→ TASK INSTRUCTIONS:
Output all entries precisely and leave out the pictures.

(Recorded data)
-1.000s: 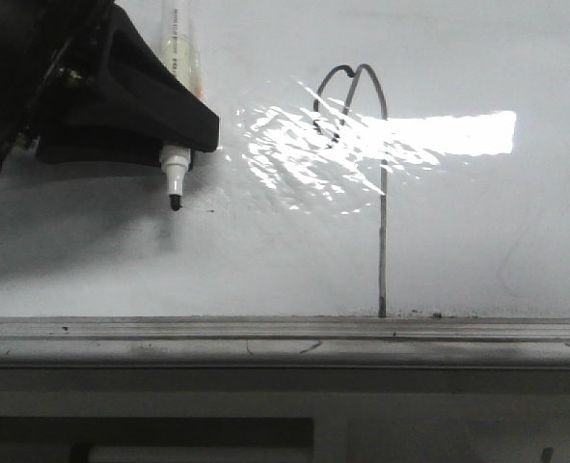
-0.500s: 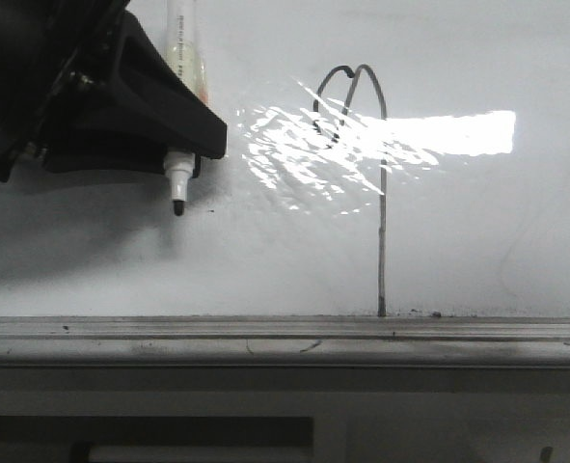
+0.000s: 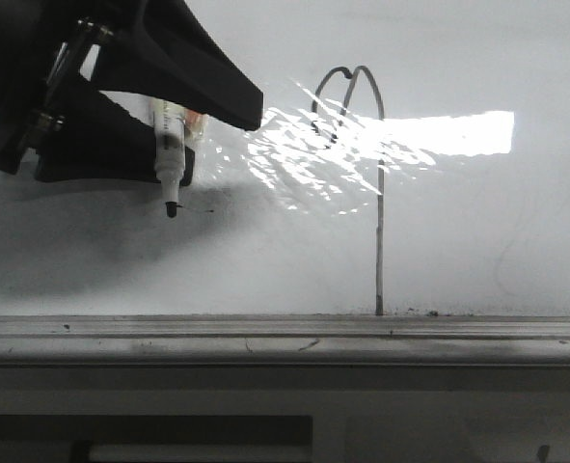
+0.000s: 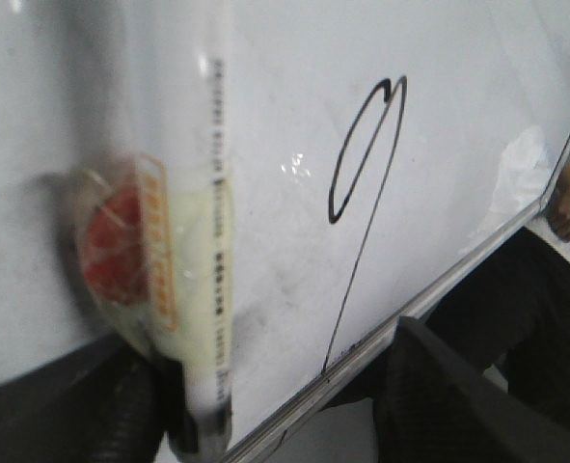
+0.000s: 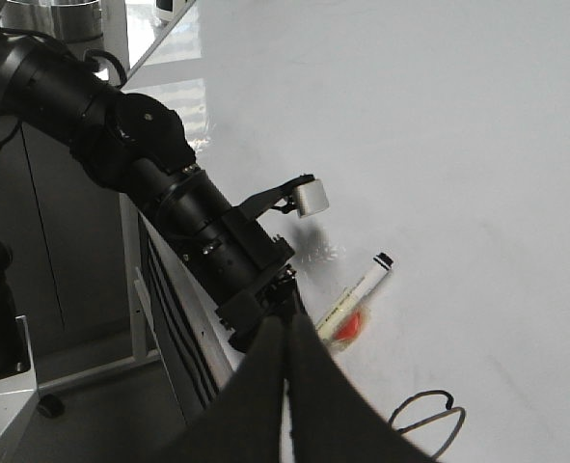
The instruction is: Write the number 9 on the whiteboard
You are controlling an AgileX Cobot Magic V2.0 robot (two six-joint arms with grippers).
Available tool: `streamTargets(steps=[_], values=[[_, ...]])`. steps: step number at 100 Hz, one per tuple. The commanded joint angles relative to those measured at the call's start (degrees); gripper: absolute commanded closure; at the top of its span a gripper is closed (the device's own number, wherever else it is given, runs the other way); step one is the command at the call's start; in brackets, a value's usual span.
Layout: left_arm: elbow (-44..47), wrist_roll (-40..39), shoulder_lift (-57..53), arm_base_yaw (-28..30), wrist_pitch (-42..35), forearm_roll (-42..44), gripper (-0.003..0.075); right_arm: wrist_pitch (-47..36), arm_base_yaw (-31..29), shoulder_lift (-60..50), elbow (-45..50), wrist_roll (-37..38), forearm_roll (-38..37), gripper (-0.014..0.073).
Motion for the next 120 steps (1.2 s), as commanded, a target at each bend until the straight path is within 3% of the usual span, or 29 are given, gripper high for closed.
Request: streamTargets(steps=[1, 44, 71, 99, 110, 120], values=[[-0.5, -0.1, 0.2, 0.8, -10.1, 5.5, 0.0176, -4.8, -0.4, -0.1, -1.8, 0.2, -0.6, 0.0652], [3.4, -0.1, -7.0, 0.9, -12.1, 9.5, 0.0165, -5.1, -0.4, -0.1, -1.8, 0.4, 0.0, 0.0652], [6.6, -0.1, -12.5, 4.0, -10.9, 9.5, 0.0174, -5.5, -0.4, -0.1, -1.8, 0.4, 0.1, 0.0652], [8.3, -0.1, -28.9, 4.0, -10.6, 10.1, 0.0396, 0.0, -0.4, -2.8, 2.0, 0.4, -0.1, 0.0631], [10.6, -0.1, -38.5, 4.0, -10.2, 13.8, 0.0489, -5.7, -0.4, -8.5, 10.7, 0.4, -1.7, 0.0634], [13.7, -0.1, -46.7, 4.0, -9.5, 16.9, 0.0631, -12.0, -0.4, -14.4, 19.7, 0.4, -7.2, 0.0634]])
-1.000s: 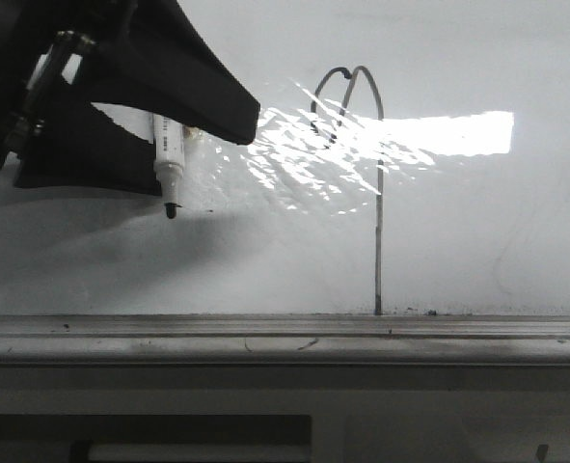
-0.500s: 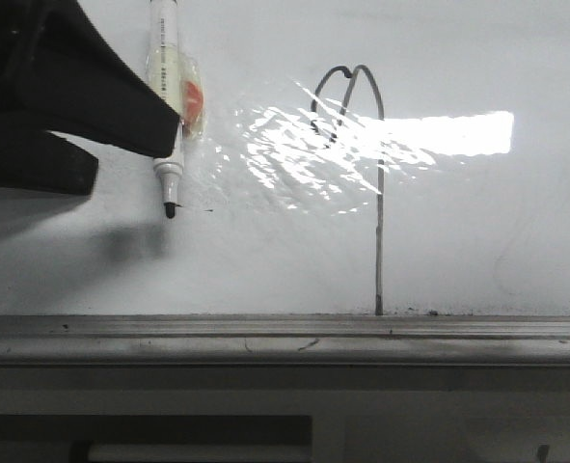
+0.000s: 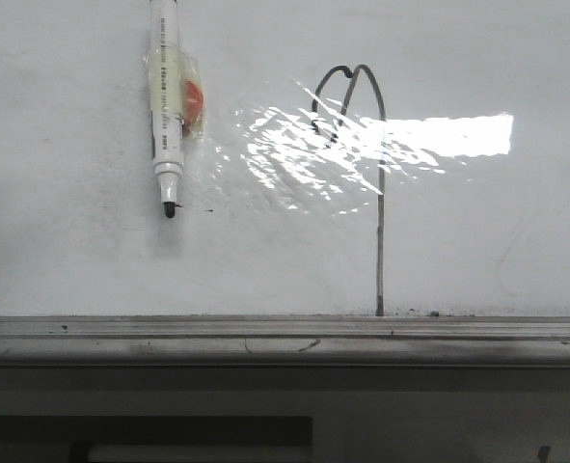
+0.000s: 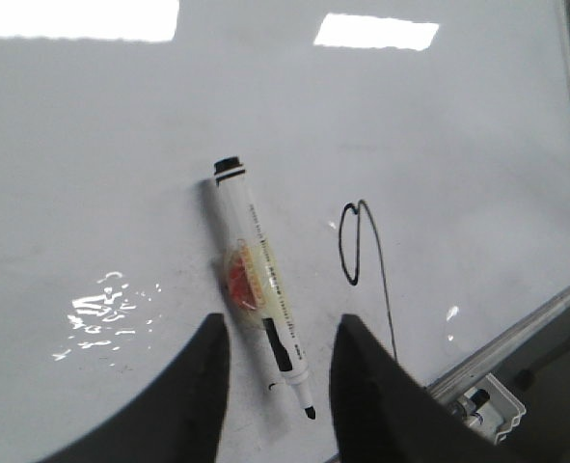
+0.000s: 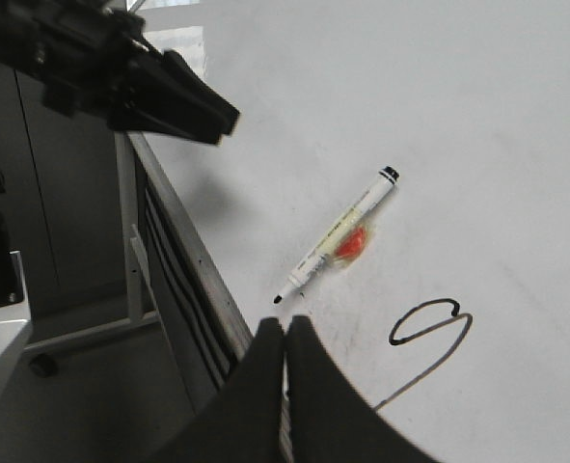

→ WRITTEN SOLUTION:
-1.000s: 
-0.500s: 
+0.000s: 
+0.000s: 
+0.000s: 
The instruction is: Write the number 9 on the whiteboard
You are controlling an AgileX Cobot Magic V2.0 robot (two six-joint arms with grippers).
Available tool: `streamTargets(steps=[_], values=[[_, ...]])`. steps: step number at 100 Hz, one per tuple. The commanded joint angles relative to those measured at the call's start (degrees); gripper: absolute commanded closure; at the top of its span a gripper is closed (the device's own number, wherever else it is given, runs the other way); step one is the command at the call's start; in brackets, a value's usual span.
Layout: left_arm: elbow (-44..47), wrist_roll (-40..39), shoulder_lift (-57..53), arm_base_yaw (-28..30), wrist_pitch (-42..35), forearm_roll (-42..44), gripper (-0.003..0.075); right_arm: wrist_pitch (-47..36), arm_base_yaw (-31..29), shoulder_lift (-60..50), elbow (-45..50), wrist_roll (-37..38), forearm_roll (-38..37), gripper (-0.014..0.073).
Motion for the next 120 steps (1.2 s), as commanded, a target at each bend until the straight path is within 3% of the usual span, or 29 are given, gripper high for closed.
Request: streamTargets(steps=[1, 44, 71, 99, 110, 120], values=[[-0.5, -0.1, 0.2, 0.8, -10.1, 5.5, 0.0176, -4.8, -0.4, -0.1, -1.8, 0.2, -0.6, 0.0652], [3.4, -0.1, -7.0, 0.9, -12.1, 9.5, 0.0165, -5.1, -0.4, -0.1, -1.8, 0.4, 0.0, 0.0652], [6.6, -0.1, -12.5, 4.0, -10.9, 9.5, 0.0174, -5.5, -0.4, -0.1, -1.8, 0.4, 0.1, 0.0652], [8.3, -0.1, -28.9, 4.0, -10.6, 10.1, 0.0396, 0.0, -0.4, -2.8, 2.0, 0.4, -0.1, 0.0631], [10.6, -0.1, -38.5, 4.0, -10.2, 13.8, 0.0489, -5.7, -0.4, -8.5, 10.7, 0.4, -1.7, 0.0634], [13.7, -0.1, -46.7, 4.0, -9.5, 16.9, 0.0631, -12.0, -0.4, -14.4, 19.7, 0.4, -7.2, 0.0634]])
-1.000s: 
-0.500s: 
+0.000s: 
+0.000s: 
+0.000s: 

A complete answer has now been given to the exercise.